By Merle Bertrand | July 3, 2001

It makes sense that such modern life issues as music, movies, and values would create a generation gap, but you’d think young and old alike could agree on something that’s as fixed as history. Think again. Devin Uzan’s witty and scathingly cynical animation “American Civ.-1” ably shows how history, like beauty, is in the eye of the beholder. Grandpa stubbornly clings to the traditional history lessons he had drilled into his head as a child, wrapping himself up in the American Flag of Manifest Destiny and equal opportunities for all in this nation of immigrants. Billy has a drastically different take on the virtues of American history, however. A product of today’s politically correct values, the young cynic, who sounds like a chipper “South Park” character, cheerfully morphs Manifest Destiny into the displacement of the Native Americans and rolls it up with the destruction of nature and the evils of urban sprawl and pollution.
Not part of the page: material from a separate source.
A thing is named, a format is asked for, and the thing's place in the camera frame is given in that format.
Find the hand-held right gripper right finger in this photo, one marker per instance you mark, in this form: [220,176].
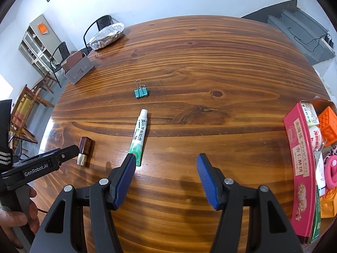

He shines a light on the hypocrisy of a Constitution that granted equal rights to everyone… but the slaves brought over against their will. Though this film conveys a grim message, its bitter medicine is made a little easier to swallow by a bright and cheery animation style which recalls the relentlessly upbeat “Schoolhouse Rock” cartoons of yesteryear. The sad part is, Billy’s version of history is the more accurate of the two, making “American Civ.-1” as useful in its way as that simplistic predecessor used to be.